::: Data shown :::
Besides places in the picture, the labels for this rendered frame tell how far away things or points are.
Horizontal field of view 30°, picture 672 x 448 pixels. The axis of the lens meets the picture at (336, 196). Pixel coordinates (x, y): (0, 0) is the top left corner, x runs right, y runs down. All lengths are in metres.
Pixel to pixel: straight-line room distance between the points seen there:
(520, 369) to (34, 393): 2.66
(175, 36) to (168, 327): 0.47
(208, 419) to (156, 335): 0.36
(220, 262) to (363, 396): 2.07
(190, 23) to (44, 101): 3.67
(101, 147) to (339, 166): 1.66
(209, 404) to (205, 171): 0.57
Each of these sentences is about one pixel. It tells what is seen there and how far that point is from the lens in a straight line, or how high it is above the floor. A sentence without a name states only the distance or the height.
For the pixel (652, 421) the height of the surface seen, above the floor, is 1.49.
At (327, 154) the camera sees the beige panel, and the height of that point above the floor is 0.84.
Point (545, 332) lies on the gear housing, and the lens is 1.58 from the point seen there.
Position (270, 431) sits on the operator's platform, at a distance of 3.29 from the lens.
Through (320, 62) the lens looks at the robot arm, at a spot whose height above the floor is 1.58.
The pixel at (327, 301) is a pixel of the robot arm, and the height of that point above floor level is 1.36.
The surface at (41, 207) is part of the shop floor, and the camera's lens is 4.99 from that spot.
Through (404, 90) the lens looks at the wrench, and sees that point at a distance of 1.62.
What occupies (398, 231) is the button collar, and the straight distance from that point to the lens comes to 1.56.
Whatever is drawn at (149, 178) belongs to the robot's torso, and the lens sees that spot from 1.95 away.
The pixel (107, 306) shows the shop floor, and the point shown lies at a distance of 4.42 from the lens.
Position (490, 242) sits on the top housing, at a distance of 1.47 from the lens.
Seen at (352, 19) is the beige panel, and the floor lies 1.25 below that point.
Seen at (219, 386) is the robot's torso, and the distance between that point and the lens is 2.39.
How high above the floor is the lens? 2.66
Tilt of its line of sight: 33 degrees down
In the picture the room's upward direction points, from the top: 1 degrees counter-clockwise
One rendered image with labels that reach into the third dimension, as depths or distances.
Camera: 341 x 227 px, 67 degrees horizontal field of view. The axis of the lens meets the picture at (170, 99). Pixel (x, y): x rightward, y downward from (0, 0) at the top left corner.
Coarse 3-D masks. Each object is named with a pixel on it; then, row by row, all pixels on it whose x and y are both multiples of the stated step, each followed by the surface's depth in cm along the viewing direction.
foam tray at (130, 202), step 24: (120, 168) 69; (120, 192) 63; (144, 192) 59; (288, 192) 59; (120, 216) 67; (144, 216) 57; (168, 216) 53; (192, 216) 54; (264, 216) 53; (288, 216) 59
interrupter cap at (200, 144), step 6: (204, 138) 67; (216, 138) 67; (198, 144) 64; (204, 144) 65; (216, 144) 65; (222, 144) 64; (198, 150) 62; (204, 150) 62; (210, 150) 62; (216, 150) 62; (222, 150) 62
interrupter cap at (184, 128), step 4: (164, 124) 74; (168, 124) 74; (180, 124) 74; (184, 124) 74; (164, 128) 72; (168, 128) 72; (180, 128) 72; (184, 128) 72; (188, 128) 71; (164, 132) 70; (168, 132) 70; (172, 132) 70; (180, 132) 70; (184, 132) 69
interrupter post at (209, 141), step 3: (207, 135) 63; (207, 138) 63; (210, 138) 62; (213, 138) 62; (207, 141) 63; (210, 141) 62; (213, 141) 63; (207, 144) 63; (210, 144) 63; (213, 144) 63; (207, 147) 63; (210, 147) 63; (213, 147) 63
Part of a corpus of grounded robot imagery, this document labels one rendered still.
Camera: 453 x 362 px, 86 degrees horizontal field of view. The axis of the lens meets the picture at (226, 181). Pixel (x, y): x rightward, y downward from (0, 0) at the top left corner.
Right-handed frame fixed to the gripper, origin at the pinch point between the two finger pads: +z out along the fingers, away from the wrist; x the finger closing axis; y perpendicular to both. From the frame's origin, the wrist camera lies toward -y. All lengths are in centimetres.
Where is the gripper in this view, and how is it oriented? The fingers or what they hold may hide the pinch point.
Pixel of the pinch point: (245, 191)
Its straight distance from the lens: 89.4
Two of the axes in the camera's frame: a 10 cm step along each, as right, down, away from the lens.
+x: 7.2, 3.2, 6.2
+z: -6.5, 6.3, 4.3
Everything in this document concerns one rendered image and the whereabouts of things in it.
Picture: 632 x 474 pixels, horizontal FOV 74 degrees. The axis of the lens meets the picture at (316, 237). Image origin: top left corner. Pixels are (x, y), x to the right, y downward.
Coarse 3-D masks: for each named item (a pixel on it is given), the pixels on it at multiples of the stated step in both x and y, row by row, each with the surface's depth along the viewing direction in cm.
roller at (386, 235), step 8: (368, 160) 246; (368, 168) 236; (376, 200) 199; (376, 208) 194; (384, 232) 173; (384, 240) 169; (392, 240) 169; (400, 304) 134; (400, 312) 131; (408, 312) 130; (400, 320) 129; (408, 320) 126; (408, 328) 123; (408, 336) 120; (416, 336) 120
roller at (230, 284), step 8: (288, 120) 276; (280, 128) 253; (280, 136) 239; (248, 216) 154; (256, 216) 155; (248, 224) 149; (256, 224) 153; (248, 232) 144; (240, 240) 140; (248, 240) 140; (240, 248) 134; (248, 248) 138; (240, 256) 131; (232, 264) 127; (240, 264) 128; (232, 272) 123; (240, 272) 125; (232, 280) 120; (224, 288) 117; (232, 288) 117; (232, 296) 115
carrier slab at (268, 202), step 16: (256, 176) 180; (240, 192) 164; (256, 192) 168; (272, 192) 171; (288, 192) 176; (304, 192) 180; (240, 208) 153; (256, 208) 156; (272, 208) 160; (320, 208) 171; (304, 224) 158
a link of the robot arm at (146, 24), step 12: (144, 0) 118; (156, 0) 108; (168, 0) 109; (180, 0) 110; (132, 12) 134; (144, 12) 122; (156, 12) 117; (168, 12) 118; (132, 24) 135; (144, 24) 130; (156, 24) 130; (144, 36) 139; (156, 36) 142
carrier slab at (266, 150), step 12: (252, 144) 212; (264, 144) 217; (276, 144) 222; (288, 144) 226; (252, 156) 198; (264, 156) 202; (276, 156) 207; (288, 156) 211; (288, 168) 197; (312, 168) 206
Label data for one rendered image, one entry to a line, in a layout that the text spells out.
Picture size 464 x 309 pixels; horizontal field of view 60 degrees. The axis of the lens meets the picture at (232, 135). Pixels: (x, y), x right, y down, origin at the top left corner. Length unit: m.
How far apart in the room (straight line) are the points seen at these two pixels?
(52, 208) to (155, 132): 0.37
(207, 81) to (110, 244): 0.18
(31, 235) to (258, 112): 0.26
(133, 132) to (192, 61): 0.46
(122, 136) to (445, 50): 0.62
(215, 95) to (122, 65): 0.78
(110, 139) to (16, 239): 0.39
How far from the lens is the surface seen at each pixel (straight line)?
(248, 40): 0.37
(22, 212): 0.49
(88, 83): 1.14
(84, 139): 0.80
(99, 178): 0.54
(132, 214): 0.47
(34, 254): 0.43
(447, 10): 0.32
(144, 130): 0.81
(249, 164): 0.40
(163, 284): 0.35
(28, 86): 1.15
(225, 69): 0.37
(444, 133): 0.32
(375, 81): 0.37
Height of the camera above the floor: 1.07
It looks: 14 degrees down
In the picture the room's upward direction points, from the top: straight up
:::
::: Data shown :::
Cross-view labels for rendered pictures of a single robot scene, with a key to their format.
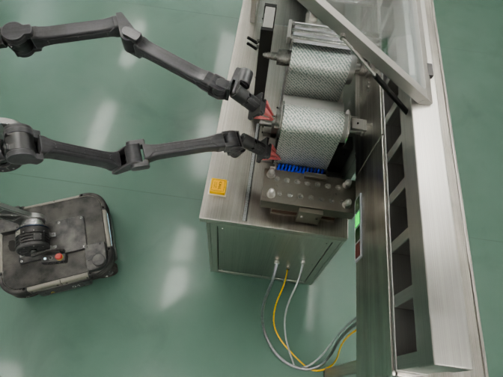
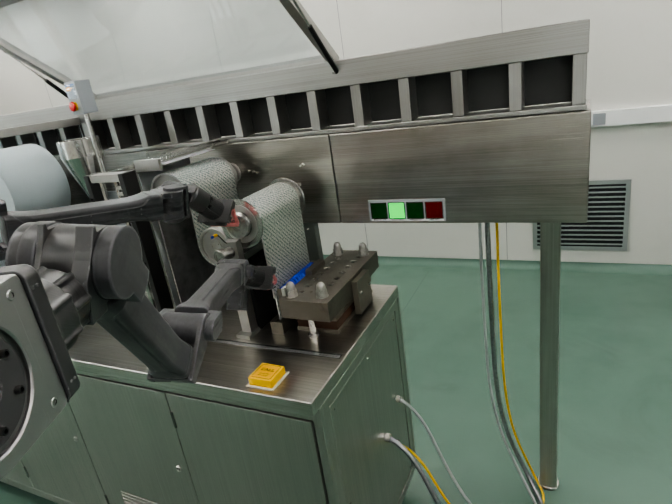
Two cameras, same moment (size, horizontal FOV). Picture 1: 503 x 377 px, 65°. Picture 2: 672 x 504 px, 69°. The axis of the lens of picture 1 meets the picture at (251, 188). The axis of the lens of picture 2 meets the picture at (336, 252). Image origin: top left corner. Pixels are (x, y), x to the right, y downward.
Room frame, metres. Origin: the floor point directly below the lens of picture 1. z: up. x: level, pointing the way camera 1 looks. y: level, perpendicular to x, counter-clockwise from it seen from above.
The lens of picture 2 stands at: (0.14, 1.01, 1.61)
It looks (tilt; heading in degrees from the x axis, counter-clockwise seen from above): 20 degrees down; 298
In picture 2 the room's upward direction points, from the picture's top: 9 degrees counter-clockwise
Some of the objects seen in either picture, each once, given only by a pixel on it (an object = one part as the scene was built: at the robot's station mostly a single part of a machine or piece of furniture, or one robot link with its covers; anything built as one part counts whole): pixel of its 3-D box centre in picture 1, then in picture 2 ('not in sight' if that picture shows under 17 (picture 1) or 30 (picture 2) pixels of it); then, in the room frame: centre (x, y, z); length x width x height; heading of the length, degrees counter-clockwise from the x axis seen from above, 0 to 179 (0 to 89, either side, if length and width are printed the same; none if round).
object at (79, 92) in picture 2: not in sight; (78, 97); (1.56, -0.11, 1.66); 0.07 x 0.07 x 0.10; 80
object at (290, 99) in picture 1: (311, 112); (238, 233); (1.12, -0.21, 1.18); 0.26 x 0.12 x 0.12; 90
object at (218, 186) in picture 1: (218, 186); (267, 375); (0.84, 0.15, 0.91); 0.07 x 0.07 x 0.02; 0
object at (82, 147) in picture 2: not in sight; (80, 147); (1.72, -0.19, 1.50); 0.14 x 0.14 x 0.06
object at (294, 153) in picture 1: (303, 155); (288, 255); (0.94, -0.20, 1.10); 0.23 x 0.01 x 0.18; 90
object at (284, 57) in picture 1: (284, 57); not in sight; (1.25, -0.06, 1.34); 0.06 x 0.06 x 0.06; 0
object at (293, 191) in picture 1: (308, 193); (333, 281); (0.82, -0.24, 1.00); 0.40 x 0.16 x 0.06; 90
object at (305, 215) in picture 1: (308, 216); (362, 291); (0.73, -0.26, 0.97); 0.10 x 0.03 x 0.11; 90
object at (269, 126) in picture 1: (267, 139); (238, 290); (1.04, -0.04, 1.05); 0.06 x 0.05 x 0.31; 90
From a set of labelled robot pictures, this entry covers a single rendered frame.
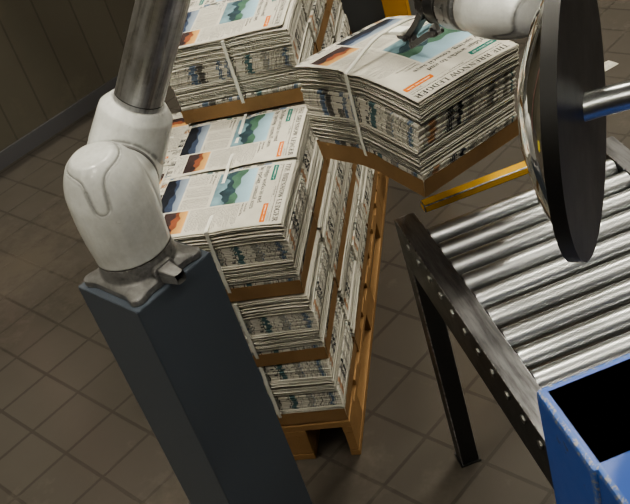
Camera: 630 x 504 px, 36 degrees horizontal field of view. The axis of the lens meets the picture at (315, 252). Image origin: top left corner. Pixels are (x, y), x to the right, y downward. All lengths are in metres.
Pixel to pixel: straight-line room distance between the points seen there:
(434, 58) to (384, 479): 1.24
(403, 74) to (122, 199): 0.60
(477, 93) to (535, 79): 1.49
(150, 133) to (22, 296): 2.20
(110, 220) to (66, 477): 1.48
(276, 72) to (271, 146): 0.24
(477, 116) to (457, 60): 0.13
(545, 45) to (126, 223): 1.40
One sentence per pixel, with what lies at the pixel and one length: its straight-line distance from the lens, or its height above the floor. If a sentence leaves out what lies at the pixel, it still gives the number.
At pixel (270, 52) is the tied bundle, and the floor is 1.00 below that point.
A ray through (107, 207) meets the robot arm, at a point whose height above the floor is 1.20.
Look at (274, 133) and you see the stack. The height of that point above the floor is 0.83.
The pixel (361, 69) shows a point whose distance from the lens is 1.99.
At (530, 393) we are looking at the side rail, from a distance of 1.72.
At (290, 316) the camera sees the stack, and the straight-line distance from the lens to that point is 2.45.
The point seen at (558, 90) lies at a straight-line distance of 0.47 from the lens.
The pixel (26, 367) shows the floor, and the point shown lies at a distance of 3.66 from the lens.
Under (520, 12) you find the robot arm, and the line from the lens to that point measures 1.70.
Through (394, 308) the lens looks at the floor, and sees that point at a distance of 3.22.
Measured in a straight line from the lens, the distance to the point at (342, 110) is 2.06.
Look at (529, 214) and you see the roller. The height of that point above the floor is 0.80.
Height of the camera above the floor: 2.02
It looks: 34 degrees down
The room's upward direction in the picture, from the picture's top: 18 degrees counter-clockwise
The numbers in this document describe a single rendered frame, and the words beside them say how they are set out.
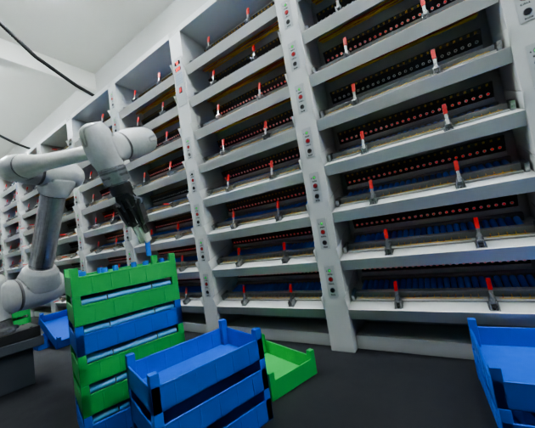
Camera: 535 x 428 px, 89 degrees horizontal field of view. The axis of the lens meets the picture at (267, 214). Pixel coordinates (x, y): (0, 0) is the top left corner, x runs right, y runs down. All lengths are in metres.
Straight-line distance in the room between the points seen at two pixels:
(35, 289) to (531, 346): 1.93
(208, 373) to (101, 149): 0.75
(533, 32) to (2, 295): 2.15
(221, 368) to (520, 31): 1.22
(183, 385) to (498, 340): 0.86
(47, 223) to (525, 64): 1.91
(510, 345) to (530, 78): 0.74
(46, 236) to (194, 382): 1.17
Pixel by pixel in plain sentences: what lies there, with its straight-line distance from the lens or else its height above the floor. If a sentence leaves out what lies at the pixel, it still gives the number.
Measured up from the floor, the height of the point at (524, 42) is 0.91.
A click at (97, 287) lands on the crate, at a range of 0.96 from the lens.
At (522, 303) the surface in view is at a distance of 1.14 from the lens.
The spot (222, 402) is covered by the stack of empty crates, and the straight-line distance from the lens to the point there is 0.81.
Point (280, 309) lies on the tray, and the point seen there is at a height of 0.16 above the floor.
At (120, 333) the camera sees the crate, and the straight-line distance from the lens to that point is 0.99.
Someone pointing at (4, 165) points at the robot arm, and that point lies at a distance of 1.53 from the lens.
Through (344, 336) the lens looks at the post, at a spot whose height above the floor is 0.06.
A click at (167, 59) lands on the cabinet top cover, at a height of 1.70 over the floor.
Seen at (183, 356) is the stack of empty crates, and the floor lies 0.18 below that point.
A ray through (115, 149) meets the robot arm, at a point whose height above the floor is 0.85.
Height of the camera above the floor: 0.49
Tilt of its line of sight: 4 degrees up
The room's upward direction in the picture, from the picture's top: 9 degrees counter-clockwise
:::
Repeat, word for word, the lines above between the line holding "At pixel (270, 52)" and the line holding "Look at (274, 133)", inclusive; omit everything else.

● **Exercise answer**:
At pixel (270, 52) is the tied bundle, and the floor is 1.00 below that point.
A ray through (107, 207) meets the robot arm, at a point whose height above the floor is 1.20.
Look at (274, 133) and you see the stack. The height of that point above the floor is 0.83.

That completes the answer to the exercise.